Some of these hulks were strictly training for hypertrophy, or muscular size increases. Some were competitive powerlifters, hell-bent on testing the tensile capacity of the extra durable barbells. Others were strongman competitors and Highland Games athletes, who really seemed to look around the gym or parking lot and say, “Hey, let’s see if we can pick that up and throw it.”
Regardless of their specialty, there were many universal principles each group would adhere to.
Through the methodical study of these training patterns and daily trips to the library, (yes, this was well before anything called the internet was even thought possible) I was well on my way to uncovering many secrets on the path to ultimate massiveness.
In time, I was not only accepted by the citizens of Meatheaddom, I was given the keys to the city, training with the biggest & strongest of the population. My crew was always set apart and even revered by the rest because we always wore shorts, as we had earned that special right praying for GAINZ at the alter of the squat rack, and GAINZ we did make!
During the past 25+ years, I have continued to apply and refine many of the techniques I saw in those days and have proven many more to be absolutely worthless. The moral of my story is that just like my time passing through Meatheaddom, we should also be just passing through our own training programs.
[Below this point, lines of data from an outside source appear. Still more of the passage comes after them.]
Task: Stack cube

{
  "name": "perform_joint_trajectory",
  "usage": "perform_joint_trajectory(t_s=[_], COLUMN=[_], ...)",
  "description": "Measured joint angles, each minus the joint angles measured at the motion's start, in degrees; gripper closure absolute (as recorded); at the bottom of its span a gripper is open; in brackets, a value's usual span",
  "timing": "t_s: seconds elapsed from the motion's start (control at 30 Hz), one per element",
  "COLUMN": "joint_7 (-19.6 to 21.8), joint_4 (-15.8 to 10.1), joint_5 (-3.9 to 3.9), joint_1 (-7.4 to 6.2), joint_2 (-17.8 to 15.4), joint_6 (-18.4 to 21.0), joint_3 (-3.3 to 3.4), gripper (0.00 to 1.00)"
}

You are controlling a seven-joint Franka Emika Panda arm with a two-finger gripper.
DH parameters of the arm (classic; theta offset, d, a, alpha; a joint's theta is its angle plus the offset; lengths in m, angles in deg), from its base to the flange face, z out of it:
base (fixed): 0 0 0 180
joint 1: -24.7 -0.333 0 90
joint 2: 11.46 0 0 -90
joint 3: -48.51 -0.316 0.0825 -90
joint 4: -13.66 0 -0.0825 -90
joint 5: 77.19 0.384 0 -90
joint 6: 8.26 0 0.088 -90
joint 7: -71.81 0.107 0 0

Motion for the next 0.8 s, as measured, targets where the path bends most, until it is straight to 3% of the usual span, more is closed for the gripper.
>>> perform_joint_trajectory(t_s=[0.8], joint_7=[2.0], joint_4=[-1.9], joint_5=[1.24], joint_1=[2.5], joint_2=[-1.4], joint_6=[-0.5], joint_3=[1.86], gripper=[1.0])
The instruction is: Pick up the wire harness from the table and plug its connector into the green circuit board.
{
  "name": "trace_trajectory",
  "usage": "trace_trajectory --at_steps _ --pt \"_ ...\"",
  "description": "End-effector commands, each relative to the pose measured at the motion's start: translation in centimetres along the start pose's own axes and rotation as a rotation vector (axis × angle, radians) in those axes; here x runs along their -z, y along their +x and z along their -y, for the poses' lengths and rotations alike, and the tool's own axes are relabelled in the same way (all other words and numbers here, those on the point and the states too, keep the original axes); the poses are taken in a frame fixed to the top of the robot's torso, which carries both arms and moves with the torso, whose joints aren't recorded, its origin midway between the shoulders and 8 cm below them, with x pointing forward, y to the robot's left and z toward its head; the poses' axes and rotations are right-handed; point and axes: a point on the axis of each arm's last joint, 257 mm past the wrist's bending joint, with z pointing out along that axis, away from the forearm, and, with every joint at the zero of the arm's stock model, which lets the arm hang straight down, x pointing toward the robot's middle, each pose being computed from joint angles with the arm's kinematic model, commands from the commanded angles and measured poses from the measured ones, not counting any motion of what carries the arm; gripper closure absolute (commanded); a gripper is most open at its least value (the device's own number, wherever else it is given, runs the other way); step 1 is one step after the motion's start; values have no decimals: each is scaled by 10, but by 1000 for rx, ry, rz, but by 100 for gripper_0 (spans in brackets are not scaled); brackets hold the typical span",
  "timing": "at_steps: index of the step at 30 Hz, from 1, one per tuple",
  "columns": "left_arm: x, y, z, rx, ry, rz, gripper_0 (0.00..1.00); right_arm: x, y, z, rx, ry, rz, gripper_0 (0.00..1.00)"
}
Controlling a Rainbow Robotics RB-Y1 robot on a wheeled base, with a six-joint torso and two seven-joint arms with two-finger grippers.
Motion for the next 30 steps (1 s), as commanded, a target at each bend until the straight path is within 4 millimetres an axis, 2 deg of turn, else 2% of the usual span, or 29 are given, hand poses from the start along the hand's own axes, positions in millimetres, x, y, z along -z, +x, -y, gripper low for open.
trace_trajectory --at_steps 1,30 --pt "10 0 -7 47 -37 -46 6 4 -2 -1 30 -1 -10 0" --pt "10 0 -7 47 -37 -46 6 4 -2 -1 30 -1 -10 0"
As we stimulate our body to respond, the response inevitably becomes lessened through constant stimulation. This is the best and worst part about training. Our body adapts. As it adapts, it becomes increasingly proficient at performing specific movement patterns with specific loads at specific intensities in specific orders on specific days.
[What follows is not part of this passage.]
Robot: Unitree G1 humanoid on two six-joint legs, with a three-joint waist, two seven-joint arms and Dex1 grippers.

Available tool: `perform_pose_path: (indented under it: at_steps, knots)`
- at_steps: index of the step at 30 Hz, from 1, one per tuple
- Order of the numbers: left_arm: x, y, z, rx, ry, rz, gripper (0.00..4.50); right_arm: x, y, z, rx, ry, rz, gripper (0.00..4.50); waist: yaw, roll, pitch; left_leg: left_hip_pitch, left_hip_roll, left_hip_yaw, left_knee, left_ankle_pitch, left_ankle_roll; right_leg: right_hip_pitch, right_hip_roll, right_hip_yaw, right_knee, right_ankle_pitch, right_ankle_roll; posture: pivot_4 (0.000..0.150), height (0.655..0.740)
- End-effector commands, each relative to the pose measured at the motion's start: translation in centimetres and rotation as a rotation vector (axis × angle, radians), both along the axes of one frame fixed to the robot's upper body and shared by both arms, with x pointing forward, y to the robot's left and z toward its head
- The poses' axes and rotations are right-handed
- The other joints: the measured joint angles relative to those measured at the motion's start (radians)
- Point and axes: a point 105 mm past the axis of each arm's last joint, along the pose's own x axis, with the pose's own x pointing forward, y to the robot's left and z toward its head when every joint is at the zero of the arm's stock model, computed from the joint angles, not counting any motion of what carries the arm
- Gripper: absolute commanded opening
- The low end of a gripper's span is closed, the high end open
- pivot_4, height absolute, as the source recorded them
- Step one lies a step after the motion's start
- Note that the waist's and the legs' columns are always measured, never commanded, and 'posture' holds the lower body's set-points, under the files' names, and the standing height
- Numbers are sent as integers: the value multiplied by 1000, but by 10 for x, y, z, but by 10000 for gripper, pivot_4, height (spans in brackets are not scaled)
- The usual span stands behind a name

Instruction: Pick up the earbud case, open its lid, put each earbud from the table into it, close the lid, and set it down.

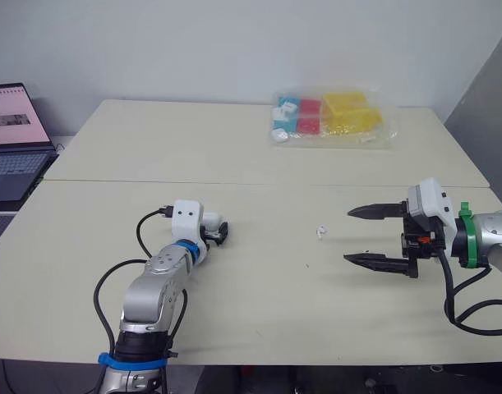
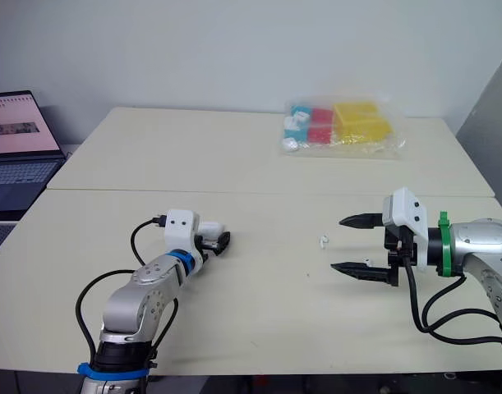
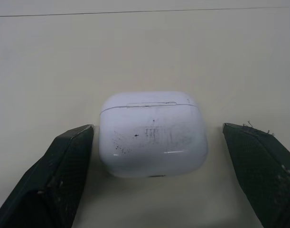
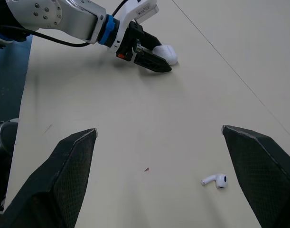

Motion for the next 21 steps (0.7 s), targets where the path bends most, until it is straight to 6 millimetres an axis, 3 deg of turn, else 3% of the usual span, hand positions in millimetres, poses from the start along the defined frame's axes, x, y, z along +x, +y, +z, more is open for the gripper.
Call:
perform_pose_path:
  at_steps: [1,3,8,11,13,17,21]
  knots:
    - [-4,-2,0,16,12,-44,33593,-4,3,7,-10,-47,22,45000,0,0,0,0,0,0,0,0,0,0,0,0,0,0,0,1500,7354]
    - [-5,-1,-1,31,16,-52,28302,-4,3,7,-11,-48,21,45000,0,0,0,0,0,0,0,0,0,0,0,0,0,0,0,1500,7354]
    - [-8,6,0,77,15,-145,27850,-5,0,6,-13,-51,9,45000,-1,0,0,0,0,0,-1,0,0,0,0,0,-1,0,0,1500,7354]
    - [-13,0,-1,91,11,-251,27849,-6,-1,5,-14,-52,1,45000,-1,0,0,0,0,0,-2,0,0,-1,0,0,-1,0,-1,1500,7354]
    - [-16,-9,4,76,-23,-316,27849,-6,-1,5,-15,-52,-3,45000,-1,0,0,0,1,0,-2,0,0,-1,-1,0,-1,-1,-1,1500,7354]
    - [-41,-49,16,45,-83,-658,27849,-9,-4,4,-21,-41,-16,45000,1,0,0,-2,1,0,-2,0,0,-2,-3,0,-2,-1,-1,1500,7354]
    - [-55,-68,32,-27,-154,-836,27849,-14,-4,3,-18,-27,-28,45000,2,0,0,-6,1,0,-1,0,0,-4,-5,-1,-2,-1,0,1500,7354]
The best training program is most certainly one that is not fixed for any length of time but one that adapts to you as you adapt to it.
As a result, I often find most pleasure (and progress) in focusing on my weakest body parts or movement patterns while maintaining the strength in areas in which I am strong or balanced. Once my weaknesses improve, other weaknesses, relative to my new strengths are uncovered. In this way, I can constantly adapt, improve and evolve my training system while never plateauing or backsliding into overreaching or overtraining syndromes.
Now, when people ask me that coveted question, “How much can you bench?”, I reply honestly: “With what grip, at what angle, in what month, at what bodyweight, in what order, for how many reps?”
My time in Meatheaddom was an enjoyable experience, but I now prefer living in Functional MuscleVille much more. (It smells a lot better, too!)